→ **Work instructions**:
From the entries provided below, copy each line that contains the word "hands".

→ **Data for this task**:
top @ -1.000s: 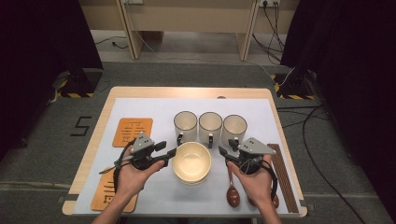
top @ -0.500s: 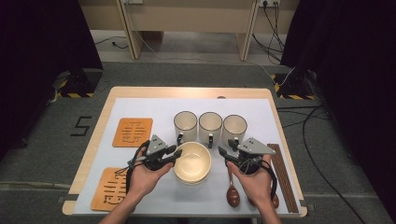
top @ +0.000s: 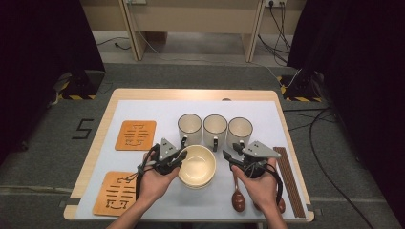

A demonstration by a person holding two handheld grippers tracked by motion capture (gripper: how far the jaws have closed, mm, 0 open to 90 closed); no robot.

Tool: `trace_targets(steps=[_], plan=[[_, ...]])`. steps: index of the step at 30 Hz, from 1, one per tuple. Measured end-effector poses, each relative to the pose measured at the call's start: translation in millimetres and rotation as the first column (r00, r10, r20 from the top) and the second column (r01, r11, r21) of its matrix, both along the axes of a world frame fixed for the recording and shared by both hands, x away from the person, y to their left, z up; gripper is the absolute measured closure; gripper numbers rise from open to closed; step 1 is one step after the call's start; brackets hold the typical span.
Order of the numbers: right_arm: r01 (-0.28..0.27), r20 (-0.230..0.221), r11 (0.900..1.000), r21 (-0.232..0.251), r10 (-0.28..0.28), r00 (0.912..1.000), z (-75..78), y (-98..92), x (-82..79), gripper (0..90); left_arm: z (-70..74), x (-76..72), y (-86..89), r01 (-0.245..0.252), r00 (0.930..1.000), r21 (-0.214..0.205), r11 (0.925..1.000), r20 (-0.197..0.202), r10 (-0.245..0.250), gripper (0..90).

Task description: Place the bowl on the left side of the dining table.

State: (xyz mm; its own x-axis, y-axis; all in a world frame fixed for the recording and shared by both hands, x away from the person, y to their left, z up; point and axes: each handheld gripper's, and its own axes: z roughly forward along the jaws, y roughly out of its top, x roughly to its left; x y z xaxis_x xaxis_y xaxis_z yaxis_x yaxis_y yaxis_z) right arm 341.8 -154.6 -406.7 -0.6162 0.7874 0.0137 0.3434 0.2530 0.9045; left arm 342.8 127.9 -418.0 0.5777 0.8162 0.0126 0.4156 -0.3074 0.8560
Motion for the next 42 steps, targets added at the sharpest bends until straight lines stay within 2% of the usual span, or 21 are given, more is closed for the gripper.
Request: trace_targets(steps=[3,11,17,24,30,37,42], plan=[[0.000,0.000,1.0000,0.002,0.000,1.0000,0.1,-0.2,0.1,52.9,-0.9,0.0,0.4,0.002,1.0000,-0.014,0.9999,-0.009,-0.003,82.5],[0.002,-0.004,1.0000,0.001,-0.002,1.0000,-1.4,0.0,1.0,52.8,-0.7,0.2,0.8,0.005,0.9999,-0.016,0.9999,-0.010,-0.005,82.6],[0.006,-0.002,1.0000,-0.001,-0.006,1.0000,-1.0,-2.0,1.0,52.7,2.4,-3.1,0.9,0.016,0.9990,0.003,0.9999,0.041,-0.016,82.7],[0.007,0.002,1.0000,0.005,-0.007,1.0000,-0.5,-2.8,1.1,52.6,9.2,-6.7,3.3,0.048,0.9964,-0.007,0.9988,0.070,-0.048,82.7],[0.015,0.001,0.9999,0.007,-0.015,0.9999,0.4,-4.4,0.6,52.6,17.3,-9.2,7.2,0.047,0.9935,-0.011,0.9988,0.105,-0.046,82.7],[0.010,0.002,0.9999,0.007,-0.010,1.0000,-0.5,-3.9,1.1,52.6,26.8,-10.2,11.8,0.045,0.9906,-0.020,0.9988,0.130,-0.042,82.8],[0.009,0.002,0.9999,0.006,-0.009,1.0000,-0.7,-4.3,1.2,52.5,30.6,-10.7,15.0,0.045,0.9904,-0.027,0.9986,0.132,-0.041,82.8]])
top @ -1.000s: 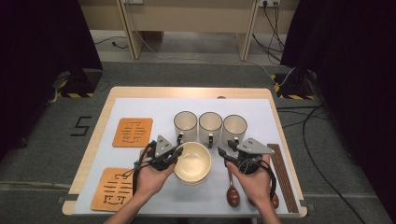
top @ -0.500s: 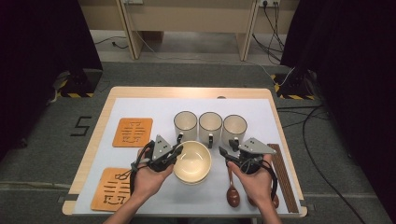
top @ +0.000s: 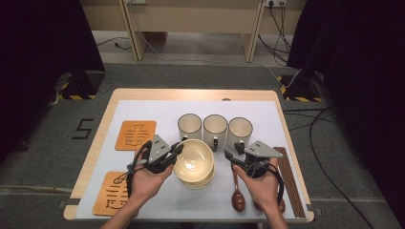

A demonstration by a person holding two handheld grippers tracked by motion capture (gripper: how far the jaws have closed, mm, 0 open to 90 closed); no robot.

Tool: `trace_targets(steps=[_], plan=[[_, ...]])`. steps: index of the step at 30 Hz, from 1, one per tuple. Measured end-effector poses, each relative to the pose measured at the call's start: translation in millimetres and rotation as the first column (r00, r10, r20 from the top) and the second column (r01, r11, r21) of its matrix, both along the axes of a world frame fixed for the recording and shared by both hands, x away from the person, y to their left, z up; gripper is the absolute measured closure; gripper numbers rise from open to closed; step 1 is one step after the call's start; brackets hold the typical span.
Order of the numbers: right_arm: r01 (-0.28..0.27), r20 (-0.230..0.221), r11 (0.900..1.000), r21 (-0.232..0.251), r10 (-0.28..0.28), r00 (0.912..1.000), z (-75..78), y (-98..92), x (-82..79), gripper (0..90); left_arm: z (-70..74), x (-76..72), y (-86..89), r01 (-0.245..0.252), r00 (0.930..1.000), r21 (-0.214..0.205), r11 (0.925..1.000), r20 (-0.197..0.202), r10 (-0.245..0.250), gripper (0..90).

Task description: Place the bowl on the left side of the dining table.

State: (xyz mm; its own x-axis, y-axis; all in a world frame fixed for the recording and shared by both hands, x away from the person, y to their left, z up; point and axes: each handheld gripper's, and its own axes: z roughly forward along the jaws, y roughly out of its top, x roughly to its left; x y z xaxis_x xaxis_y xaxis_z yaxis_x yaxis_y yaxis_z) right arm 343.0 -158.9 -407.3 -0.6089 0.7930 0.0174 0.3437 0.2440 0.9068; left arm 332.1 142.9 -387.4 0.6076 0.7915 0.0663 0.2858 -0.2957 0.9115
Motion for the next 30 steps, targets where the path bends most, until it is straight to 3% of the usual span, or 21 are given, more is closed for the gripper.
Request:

→ **Exercise result**:
Tool: `trace_targets(steps=[_], plan=[[_, ...]])`. steps: index of the step at 30 Hz, from 1, one per tuple. Measured end-effector poses, each relative to the pose measured at the call's start: translation in millimetres and rotation as the first column (r00, r10, r20 from the top) and the second column (r01, r11, r21) of its matrix, both along the axes of a world frame fixed for the recording and shared by both hands, x away from the person, y to their left, z up; gripper is the absolute measured closure; gripper numbers rise from open to closed; step 1 is one step after the call's start; brackets hold the typical span.
State: (xyz mm; its own x-axis, y-axis; all in a world frame fixed for the recording and shared by both hands, x away from the person, y to their left, z up; point and axes: each handheld gripper's, and its own axes: z roughly forward along the jaws, y roughly out of its top, x roughly to its left; x y z xaxis_x xaxis_y xaxis_z yaxis_x yaxis_y yaxis_z) right arm 341.8 -154.6 -406.7 -0.6162 0.7874 0.0137 0.3434 0.2530 0.9045; left arm 342.8 127.9 -418.0 0.5777 0.8162 0.0126 0.4156 -0.3074 0.8560
Tool: `trace_targets(steps=[_], plan=[[_, ...]])`. steps: index of the step at 30 Hz, from 1, one per tuple. Measured end-effector poses, each relative to the pose measured at the call's start: translation in millimetres and rotation as the first column (r00, r10, r20 from the top) and the second column (r01, r11, r21) of its matrix, both along the axes of a world frame fixed for the recording and shared by both hands, x away from the person, y to their left, z up; gripper is the absolute measured closure; gripper numbers rise from open to closed; step 1 is one step after the call's start; brackets hold the typical span.
State: (xyz mm; its own x-axis, y-axis; all in a world frame fixed for the recording and shared by both hands, x away from the person, y to their left, z up; point and axes: each handheld gripper's, and its own axes: z roughly forward along the jaws, y roughly out of its top, x roughly to its left; x y z xaxis_x xaxis_y xaxis_z yaxis_x yaxis_y yaxis_z) right arm 343.0 -158.9 -407.3 -0.6089 0.7930 0.0174 0.3437 0.2440 0.9068; left arm 332.1 142.9 -387.4 0.6076 0.7915 0.0663 0.2858 -0.2957 0.9115

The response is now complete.